* Your goal:
For the entries below, print exactly the lines between the line holding "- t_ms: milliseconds" and the line holding "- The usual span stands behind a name", inclusive, and nothing else.

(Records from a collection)
──────

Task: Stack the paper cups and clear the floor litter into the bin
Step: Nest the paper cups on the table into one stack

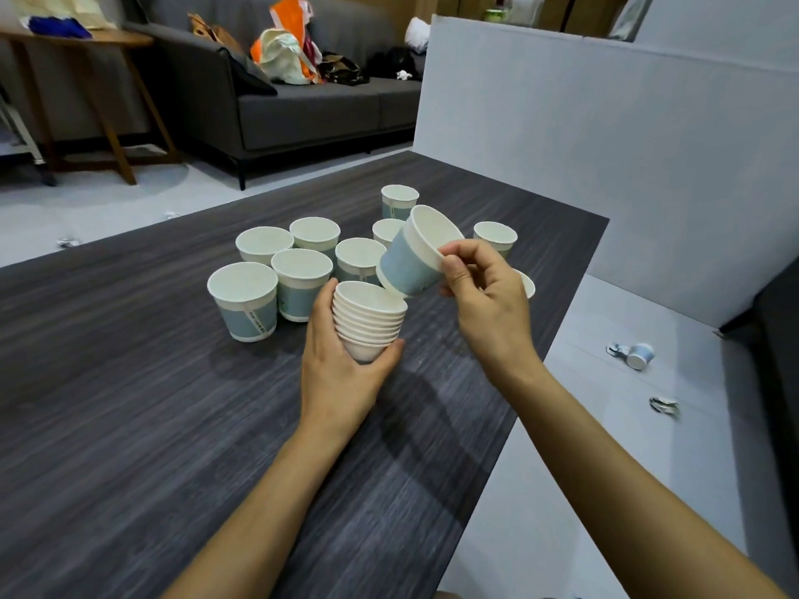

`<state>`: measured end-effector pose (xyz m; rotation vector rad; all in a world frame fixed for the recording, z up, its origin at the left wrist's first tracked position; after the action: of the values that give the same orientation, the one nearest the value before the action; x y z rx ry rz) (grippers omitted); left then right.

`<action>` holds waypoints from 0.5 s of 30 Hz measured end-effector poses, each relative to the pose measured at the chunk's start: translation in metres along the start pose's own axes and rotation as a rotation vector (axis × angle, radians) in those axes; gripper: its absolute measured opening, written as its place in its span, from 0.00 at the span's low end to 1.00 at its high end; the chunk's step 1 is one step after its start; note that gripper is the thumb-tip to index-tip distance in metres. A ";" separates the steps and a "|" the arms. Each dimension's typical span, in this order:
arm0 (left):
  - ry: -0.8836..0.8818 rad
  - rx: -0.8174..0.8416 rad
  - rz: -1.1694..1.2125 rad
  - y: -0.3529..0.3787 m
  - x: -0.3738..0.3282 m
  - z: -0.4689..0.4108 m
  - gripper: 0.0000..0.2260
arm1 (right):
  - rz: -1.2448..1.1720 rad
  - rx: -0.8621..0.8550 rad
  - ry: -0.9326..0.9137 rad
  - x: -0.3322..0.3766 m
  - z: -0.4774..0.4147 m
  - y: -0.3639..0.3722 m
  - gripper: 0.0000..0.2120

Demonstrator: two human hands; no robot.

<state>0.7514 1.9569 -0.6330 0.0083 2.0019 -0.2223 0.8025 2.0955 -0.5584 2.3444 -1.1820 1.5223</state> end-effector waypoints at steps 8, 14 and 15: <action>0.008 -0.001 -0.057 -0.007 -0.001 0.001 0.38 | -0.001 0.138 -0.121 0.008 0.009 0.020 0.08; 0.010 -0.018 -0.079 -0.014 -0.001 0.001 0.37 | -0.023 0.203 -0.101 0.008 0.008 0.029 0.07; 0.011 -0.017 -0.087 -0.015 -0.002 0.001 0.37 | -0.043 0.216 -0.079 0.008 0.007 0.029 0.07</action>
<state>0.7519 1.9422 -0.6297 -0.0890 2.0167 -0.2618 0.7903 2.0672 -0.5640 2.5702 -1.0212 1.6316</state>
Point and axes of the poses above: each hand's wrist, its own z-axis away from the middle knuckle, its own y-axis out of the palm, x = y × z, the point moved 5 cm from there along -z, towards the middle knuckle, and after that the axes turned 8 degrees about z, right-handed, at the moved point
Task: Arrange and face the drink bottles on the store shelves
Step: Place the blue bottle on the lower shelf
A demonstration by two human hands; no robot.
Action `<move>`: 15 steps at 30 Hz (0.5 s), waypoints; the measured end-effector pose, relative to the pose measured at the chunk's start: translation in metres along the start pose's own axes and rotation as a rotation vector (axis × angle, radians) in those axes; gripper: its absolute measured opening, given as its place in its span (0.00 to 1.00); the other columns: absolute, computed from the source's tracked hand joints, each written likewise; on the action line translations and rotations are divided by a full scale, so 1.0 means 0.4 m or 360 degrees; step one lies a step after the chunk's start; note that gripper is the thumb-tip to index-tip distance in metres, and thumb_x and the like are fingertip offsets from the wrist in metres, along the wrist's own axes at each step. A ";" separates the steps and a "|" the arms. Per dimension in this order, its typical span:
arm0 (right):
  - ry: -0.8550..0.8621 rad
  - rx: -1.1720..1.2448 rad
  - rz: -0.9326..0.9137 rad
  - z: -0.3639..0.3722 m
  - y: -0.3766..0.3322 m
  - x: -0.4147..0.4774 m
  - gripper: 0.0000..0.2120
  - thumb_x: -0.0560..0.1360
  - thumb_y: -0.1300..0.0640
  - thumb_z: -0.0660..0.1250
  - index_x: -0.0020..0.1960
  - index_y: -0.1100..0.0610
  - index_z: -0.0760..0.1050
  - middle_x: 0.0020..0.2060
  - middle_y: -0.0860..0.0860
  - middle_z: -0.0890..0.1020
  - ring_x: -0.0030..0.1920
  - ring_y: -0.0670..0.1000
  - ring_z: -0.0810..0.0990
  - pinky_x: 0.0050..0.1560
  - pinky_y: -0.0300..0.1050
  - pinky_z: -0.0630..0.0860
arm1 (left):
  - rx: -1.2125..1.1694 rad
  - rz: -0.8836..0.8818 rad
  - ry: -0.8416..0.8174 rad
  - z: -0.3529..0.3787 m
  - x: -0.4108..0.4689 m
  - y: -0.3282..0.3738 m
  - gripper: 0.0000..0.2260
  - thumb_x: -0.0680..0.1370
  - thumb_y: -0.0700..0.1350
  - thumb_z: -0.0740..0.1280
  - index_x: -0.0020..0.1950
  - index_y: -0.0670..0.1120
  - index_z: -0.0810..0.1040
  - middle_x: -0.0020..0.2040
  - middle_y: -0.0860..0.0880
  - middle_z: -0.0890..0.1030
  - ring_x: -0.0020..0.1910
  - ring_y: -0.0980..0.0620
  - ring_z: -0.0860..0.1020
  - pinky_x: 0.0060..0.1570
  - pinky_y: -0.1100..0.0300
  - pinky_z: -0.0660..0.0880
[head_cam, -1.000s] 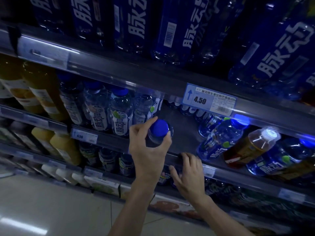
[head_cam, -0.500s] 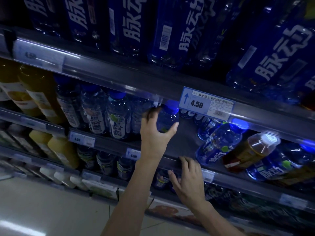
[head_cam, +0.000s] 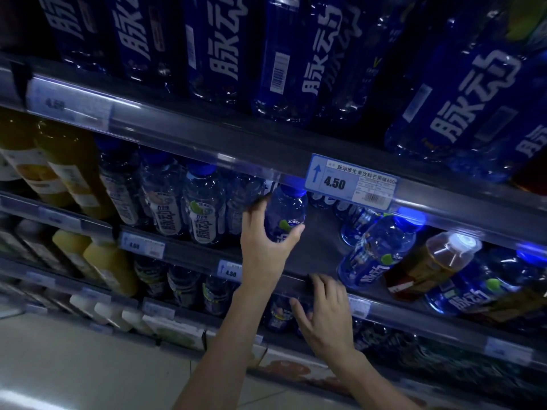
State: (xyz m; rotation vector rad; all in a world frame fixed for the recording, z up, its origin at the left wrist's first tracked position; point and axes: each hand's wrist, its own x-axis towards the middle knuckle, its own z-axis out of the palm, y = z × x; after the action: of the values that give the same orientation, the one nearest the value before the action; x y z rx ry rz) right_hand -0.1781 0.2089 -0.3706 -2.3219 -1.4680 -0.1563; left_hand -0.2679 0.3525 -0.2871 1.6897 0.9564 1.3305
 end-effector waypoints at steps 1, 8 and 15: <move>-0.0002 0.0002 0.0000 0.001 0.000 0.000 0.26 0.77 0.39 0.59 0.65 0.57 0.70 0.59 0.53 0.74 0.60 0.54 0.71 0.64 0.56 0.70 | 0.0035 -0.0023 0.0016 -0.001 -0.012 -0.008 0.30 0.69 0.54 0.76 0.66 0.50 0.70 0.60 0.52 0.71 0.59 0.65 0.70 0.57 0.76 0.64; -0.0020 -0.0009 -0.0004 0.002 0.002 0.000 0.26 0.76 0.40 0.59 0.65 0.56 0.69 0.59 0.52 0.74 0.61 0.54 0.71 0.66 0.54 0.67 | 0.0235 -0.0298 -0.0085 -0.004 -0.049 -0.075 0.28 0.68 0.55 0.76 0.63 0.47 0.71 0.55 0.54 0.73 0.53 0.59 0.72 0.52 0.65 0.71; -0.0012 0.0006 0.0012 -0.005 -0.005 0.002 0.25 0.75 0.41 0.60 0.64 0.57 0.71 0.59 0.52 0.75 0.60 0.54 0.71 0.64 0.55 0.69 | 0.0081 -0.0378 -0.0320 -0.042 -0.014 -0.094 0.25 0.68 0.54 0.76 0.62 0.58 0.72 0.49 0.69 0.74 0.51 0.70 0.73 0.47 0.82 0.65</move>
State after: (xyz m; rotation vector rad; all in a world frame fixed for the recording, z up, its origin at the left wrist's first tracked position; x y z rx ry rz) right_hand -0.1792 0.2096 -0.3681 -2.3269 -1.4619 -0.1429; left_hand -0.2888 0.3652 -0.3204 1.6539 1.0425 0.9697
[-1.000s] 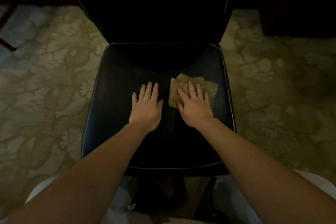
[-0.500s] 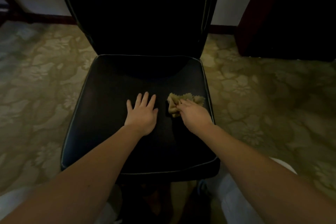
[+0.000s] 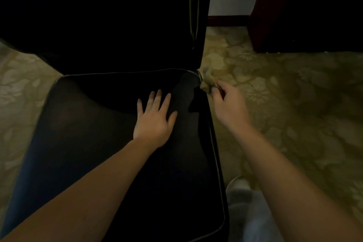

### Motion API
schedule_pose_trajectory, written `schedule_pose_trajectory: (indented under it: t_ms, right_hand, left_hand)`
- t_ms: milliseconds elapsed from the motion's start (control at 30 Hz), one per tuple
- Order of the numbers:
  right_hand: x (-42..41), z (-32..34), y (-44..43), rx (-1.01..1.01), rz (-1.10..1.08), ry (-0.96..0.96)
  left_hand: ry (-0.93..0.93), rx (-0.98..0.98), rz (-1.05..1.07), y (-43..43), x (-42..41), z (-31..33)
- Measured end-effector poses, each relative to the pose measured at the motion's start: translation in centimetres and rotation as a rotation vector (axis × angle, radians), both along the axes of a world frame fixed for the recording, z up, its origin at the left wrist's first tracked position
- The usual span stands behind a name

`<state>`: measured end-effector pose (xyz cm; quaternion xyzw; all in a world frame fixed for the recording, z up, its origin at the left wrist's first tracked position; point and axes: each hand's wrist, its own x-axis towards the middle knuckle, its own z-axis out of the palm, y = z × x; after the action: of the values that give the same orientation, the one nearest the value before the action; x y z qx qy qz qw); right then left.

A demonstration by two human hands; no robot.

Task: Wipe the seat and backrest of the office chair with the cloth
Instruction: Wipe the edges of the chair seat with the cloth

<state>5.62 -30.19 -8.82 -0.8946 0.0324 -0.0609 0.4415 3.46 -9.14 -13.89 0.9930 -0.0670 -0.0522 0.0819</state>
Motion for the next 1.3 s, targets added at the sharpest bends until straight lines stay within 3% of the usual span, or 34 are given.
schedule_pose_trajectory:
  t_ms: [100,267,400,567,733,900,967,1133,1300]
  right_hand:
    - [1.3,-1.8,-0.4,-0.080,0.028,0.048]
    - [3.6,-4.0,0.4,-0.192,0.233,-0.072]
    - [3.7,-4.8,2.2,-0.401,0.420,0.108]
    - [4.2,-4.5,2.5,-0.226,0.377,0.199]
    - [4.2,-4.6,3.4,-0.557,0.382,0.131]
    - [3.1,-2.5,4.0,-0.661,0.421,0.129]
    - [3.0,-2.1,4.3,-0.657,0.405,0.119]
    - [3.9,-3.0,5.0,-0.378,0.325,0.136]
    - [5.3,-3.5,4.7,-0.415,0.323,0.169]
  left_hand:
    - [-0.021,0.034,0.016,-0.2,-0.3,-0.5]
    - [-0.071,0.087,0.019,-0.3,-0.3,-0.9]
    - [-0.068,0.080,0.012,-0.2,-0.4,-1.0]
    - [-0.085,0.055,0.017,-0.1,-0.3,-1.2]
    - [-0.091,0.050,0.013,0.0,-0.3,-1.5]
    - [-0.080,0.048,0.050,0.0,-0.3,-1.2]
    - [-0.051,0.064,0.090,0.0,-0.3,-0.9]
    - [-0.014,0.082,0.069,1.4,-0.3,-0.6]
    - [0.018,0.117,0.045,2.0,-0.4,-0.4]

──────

* The completed task:
- t_ms: milliseconds elapsed from the motion's start (control at 30 Hz), one per tuple
- Order of the numbers:
  right_hand: x (-42..41), z (-32..34), y (-44..43), rx (-1.01..1.01), rz (-1.10..1.08), ry (-0.96..0.96)
  left_hand: ry (-0.93..0.93), rx (-0.98..0.98), rz (-1.05..1.07), y (-43..43), x (-42..41), z (-31..33)
- Measured end-effector poses, each relative to the pose measured at the motion's start: translation in centimetres and rotation as a rotation vector (axis × angle, radians), both along the axes of a world frame fixed for the recording, z up, its origin at the left wrist's first tracked position
- The usual span stands behind a name

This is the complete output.